* **PROVIDED ENTRIES**
------

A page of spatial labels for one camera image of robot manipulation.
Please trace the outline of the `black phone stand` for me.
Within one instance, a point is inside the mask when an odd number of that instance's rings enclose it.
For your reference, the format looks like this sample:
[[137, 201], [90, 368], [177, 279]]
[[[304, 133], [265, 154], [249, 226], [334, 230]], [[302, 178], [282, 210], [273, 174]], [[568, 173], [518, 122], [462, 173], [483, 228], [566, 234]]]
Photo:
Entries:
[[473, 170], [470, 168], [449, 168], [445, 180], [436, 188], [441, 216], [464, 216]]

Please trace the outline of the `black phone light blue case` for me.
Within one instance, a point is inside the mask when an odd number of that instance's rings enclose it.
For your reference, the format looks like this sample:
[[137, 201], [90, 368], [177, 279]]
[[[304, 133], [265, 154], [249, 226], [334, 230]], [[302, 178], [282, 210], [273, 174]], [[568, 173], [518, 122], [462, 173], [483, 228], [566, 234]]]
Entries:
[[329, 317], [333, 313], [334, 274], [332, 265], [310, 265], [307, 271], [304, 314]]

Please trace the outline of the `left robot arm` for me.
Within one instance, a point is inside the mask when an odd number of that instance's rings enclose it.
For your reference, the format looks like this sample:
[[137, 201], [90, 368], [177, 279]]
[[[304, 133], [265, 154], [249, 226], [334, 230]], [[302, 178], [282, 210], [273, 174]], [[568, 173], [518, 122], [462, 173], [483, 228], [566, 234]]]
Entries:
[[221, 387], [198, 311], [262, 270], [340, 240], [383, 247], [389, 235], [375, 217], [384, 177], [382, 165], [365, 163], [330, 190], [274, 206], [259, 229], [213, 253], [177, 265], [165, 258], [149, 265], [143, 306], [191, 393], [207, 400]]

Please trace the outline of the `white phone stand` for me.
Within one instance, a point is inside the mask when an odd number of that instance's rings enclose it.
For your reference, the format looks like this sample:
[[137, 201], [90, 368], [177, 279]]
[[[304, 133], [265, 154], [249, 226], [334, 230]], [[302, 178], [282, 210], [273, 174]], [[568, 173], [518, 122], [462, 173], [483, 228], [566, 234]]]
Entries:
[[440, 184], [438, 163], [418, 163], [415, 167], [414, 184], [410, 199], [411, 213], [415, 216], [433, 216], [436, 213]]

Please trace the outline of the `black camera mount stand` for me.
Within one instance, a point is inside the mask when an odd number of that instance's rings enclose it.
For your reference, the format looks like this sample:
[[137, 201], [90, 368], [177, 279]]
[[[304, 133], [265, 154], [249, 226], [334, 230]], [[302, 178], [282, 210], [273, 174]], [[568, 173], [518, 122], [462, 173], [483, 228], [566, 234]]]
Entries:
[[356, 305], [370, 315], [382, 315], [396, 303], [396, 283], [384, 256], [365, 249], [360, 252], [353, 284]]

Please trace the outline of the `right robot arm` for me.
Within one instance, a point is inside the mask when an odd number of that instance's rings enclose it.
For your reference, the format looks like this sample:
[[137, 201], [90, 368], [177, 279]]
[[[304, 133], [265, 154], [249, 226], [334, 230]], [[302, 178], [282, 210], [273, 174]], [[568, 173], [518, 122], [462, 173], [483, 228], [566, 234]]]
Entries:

------

* **WHAT TO DO**
When you answer, repeat all of the material exactly as given.

* **RESPONSE FOR THIS EXERCISE**
A page of spatial labels for one camera image of robot manipulation.
Please trace the outline of the `black phone stand` for me.
Within one instance, a point is inside the mask when an odd number of that instance's rings enclose it.
For your reference, the format looks like this sample:
[[137, 201], [90, 368], [177, 279]]
[[[304, 133], [265, 154], [249, 226], [334, 230]], [[302, 178], [282, 210], [273, 174]], [[568, 173], [518, 122], [462, 173], [483, 228], [566, 234]]]
Photo:
Entries:
[[473, 170], [470, 168], [449, 168], [445, 180], [436, 188], [441, 216], [464, 216]]

Please trace the outline of the `black phone light blue case` for me.
Within one instance, a point is inside the mask when an odd number of that instance's rings enclose it.
For your reference, the format looks like this sample:
[[137, 201], [90, 368], [177, 279]]
[[[304, 133], [265, 154], [249, 226], [334, 230]], [[302, 178], [282, 210], [273, 174]], [[568, 173], [518, 122], [462, 173], [483, 228], [566, 234]]]
Entries:
[[329, 317], [333, 313], [334, 274], [332, 265], [310, 265], [307, 271], [304, 314]]

Please trace the outline of the `left robot arm` for me.
Within one instance, a point is inside the mask when an odd number of that instance's rings enclose it.
For your reference, the format looks like this sample:
[[137, 201], [90, 368], [177, 279]]
[[[304, 133], [265, 154], [249, 226], [334, 230]], [[302, 178], [282, 210], [273, 174]], [[568, 173], [518, 122], [462, 173], [483, 228], [566, 234]]]
Entries:
[[221, 387], [198, 311], [262, 270], [340, 240], [383, 247], [389, 235], [375, 217], [384, 177], [382, 165], [365, 163], [330, 190], [274, 206], [259, 229], [213, 253], [177, 265], [165, 258], [149, 265], [143, 306], [191, 393], [207, 400]]

Please trace the outline of the `white phone stand` for me.
Within one instance, a point is inside the mask when an odd number of that instance's rings enclose it.
For your reference, the format looks like this sample:
[[137, 201], [90, 368], [177, 279]]
[[[304, 133], [265, 154], [249, 226], [334, 230]], [[302, 178], [282, 210], [273, 174]], [[568, 173], [518, 122], [462, 173], [483, 228], [566, 234]]]
Entries:
[[440, 184], [438, 163], [418, 163], [415, 167], [414, 184], [410, 199], [411, 213], [415, 216], [433, 216], [436, 213]]

Please trace the outline of the `black camera mount stand` for me.
Within one instance, a point is inside the mask when an odd number of that instance's rings enclose it.
For your reference, the format looks like this sample:
[[137, 201], [90, 368], [177, 279]]
[[[304, 133], [265, 154], [249, 226], [334, 230]], [[302, 178], [282, 210], [273, 174]], [[568, 173], [518, 122], [462, 173], [483, 228], [566, 234]]]
Entries:
[[356, 305], [370, 315], [382, 315], [396, 303], [396, 283], [384, 256], [365, 249], [360, 252], [353, 284]]

Please trace the outline of the `right robot arm` for me.
Within one instance, a point is inside the mask when an odd number of that instance's rings enclose it.
For your reference, the format looks like this sample:
[[137, 201], [90, 368], [177, 279]]
[[[304, 133], [265, 154], [249, 226], [334, 230]], [[302, 178], [282, 210], [273, 174]], [[568, 173], [518, 122], [462, 173], [483, 228], [566, 234]]]
Entries:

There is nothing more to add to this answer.